What you should do –
In the records below, find every line with the word "square" and copy it.
***** Data for the task
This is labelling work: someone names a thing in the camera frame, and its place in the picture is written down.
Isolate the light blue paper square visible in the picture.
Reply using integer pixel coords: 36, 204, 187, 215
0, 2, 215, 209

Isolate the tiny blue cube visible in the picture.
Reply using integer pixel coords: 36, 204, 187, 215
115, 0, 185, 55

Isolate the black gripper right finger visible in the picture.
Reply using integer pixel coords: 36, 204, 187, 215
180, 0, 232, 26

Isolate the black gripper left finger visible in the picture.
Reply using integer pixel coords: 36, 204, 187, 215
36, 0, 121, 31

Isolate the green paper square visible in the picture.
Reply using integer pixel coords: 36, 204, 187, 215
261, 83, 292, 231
**********
Response to this task –
Isolate the light blue paper square visible in the picture.
Isolate the green paper square visible in the picture.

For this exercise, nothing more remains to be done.